Zogi was interrupted by a band of pirating Hawkmen who appeared and claimed the floating mountain as territory of the Sky City. They took him and his assistant, and android named Bolt, as prisoners.  Meanwhile General Kalla of the Mingo City Security Forces detected the abduction. Klytus has dispatched five war-rockets to pursue the hawkmen and their catch. She has not bothered to mention this to her Emperor Ming, who is busy playing with gravity beams on the Earth.
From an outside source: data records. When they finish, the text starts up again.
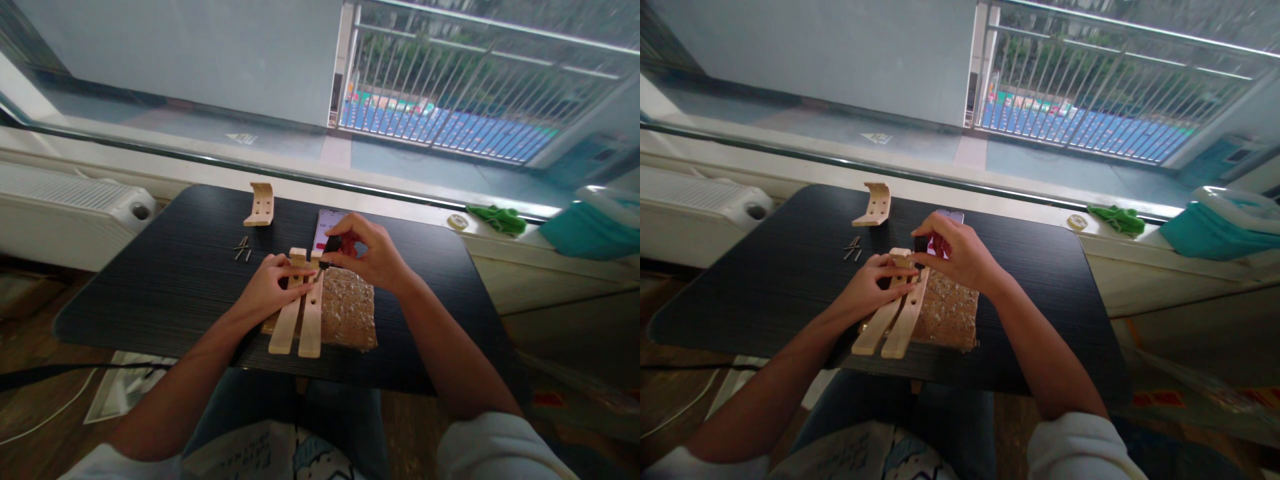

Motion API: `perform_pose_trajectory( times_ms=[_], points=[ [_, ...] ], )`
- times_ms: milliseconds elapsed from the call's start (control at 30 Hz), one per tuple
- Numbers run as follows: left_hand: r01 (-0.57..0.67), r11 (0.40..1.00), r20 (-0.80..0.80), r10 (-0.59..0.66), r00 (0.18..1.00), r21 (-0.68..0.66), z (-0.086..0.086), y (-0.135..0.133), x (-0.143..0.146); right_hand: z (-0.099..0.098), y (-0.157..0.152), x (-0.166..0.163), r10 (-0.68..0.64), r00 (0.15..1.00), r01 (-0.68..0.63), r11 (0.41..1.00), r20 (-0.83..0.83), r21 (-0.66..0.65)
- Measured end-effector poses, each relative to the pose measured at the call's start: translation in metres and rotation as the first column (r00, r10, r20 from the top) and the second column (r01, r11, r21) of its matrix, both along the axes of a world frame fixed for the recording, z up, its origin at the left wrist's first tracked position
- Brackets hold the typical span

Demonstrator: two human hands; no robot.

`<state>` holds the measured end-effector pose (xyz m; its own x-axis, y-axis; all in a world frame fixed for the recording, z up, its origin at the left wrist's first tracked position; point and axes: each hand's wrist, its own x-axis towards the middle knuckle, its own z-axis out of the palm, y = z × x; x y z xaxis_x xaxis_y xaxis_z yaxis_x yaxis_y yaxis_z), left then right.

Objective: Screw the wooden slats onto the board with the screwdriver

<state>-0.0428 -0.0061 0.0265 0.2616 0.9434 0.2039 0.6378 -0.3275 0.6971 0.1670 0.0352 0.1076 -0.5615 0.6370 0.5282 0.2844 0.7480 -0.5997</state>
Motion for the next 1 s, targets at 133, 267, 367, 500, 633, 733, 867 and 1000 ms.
perform_pose_trajectory(
  times_ms=[133,267,367,500,633,733,867,1000],
  points=[
    [0.005,1.0,0.011,-0.006,1.0,0.013,-0.0002,0.0003,0.0,-0.0012,0.0005,-0.0004,-0.009,1.0,0.009,1.0,-0.009,0.008],
    [0.004,1.0,0.018,-0.005,1.0,0.01,-0.0002,-0.0001,0.0002,-0.002,0.0005,-0.0011,-0.005,1.0,0.006,1.0,-0.026,0.023],
    [0.006,1.0,0.011,-0.006,1.0,0.011,-0.0005,-0.0003,-0.0002,-0.0027,0.0003,-0.0017,-0.02,1.0,0.02,1.0,-0.019,0.015],
    [0.012,1.0,0.007,-0.012,1.0,0.027,-0.001,0.0001,-0.0005,-0.0033,-0.0001,-0.0024,-0.021,0.999,0.021,1.0,-0.024,0.014],
    [0.014,0.999,0.014,-0.015,1.0,0.031,-0.0006,0.0005,0.0,-0.0031,-0.0007,-0.0036,-0.031,0.999,0.031,0.999,-0.027,0.021],
    [0.012,1.0,0.015,-0.012,1.0,0.026,-0.0003,0.0005,0.0002,-0.003,-0.0011,-0.0047,-0.041,0.999,0.042,0.999,-0.029,0.023],
    [0.008,1.0,0.011,-0.009,1.0,0.022,-0.0005,0.0001,0.0002,-0.0036,-0.0019,-0.0055,-0.051,0.998,0.052,0.998,-0.034,0.021],
    [0.007,1.0,0.016,-0.008,1.0,0.023,-0.0004,-0.0005,0.0004,-0.0046,-0.0023,-0.006,-0.054,0.998,0.056,0.998,-0.042,0.039]
  ],
)
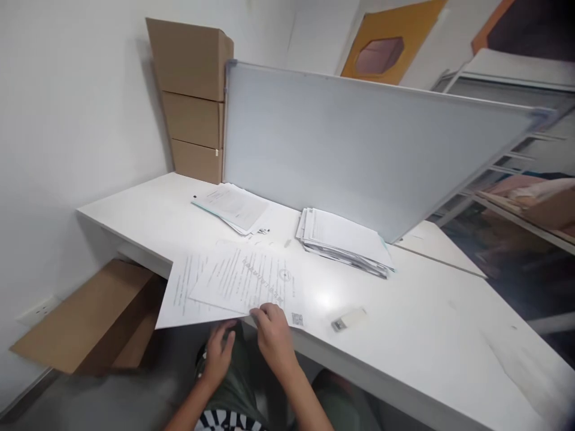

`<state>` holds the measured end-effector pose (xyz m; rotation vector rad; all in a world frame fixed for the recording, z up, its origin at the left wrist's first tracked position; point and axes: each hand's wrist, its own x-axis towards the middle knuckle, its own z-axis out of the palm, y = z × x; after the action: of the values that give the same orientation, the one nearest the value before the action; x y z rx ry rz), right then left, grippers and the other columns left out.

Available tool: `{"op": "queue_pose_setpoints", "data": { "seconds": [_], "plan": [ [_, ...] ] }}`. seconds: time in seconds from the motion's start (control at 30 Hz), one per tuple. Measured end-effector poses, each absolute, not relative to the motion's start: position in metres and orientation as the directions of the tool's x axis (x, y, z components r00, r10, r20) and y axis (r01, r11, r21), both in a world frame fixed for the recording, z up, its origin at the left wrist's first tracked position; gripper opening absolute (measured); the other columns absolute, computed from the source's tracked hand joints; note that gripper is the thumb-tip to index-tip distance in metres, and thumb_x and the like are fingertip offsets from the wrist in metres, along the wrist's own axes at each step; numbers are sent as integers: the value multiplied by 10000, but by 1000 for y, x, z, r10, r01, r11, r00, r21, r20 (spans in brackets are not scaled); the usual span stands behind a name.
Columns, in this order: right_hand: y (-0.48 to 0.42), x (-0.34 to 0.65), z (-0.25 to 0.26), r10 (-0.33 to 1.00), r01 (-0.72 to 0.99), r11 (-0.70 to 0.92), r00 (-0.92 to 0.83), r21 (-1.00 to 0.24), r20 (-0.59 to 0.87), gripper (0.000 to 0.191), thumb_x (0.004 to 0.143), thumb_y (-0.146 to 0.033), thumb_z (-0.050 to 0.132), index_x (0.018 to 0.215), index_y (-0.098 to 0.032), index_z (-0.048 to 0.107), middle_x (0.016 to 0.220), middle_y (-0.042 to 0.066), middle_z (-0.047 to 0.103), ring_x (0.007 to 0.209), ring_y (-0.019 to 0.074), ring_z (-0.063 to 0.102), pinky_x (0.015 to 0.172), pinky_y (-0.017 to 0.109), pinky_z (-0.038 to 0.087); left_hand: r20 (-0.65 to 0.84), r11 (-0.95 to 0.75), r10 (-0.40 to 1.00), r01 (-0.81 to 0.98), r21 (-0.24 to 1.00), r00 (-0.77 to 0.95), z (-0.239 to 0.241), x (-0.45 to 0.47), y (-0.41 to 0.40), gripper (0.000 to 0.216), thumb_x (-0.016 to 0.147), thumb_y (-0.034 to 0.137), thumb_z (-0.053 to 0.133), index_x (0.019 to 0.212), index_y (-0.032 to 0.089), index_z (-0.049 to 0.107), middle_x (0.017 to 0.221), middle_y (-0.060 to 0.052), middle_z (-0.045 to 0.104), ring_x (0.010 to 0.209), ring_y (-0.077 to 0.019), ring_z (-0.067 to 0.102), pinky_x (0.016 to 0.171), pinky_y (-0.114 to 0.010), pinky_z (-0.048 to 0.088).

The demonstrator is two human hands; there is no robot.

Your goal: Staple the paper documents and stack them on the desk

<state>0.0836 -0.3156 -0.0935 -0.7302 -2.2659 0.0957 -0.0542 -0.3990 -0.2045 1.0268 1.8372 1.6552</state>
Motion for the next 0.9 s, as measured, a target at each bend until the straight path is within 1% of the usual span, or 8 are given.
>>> {"op": "queue_pose_setpoints", "data": {
  "seconds": [0.07,0.17,0.27,0.37,0.57,0.67,0.8,0.9],
  "plan": [
    [-325,97,-92,555,453,827,-565,-333,610,414,767,74,421,1016,-188,624,901,64,591,823,206,513,696,306,446,97,-157,683,-17,987,-724,-176,-41,-413,481,818,574,623,1135,215,672,1133,-128,690,1079,-294,631,974,-457,490],
    [-335,111,-88,549,395,836,-597,-381,585,431,766,77,432,1041,-196,623,955,66,621,866,211,533,725,318,473,-93,-314,616,-352,882,-782,-124,-28,-414,620,848,656,561,1285,218,588,1216,-134,660,1122,-287,622,956,-463,520],
    [-340,119,-85,543,370,839,-554,-398,631,436,792,76,422,1069,-193,623,947,68,637,866,208,546,722,322,488,-274,-307,562,-504,807,-780,-81,-31,-402,523,860,527,626,1256,186,607,1178,-130,682,1076,-265,647,968,-455,525],
    [-345,122,-81,538,365,841,-471,-400,699,442,825,66,409,1116,-191,621,934,71,642,855,198,560,713,317,495,-340,-270,538,-540,797,-771,-58,-39,-397,394,828,331,689,1172,147,636,1088,-124,714,979,-244,685,947,-450,549],
    [-347,120,-69,475,362,873,-481,-327,737,427,838,34,415,1124,-191,638,918,70,670,825,199,564,704,334,491,-438,-12,682,-608,794,-586,-44,-52,-400,244,781,305,747,832,87,648,732,-122,713,744,-272,722,778,-450,619],
    [-345,125,-64,504,411,848,-428,-334,751,406,840,36,421,1093,-188,645,915,72,668,830,201,562,709,335,485,-457,96,735,-591,801,-500,-36,-60,-403,290,773,311,767,893,60,684,833,-188,738,846,-322,736,748,-415,625],
    [-339,133,-55,573,463,786,-292,-411,766,388,854,35,425,1083,-192,642,919,77,645,856,199,563,732,326,492,-467,198,785,-550,811,-406,-32,-67,-412,372,743,339,806,982,65,722,1001,-228,734,992,-378,711,724,-400,628],
    [-339,131,-47,542,442,818,-375,-369,752,393,846,33,421,1087,-185,642,924,80,649,850,209,561,728,332,490,-477,255,822,-547,797,-312,-38,-65,-417,412,713,374,832,979,74,735,1079,-238,717,1075,-394,679,815,-427,613]
  ]
}}
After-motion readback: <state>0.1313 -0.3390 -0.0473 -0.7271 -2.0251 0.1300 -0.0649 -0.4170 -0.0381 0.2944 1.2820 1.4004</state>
Peryton and me at GenCon 2005

So some discourse on current gaming patterns
So one of our players, the one playing Ming, mentioned to me, 'Sure I am gay, I can be as heterosexual as the plot demands me to be.'
"Why would I do that?" I asked in bewilderment. "King Kalla of the Shark-Men, along with his niece, General Kalla, are tried and true supporters of Ming. If I cannot provide pool-boys with fins to my Ming, why am I running roleplaying games?"
"Ming has a daughter." He said evenly.
"I don't care about your trials." I replied. "Mongo has cloning vats if need be."

I am a libertine. I want ppl to have fun while roleplaying. I will handle the high art as I am a capable GM. My players might have to stretch but I won't lecture them. I want to see where it's going as much as they so.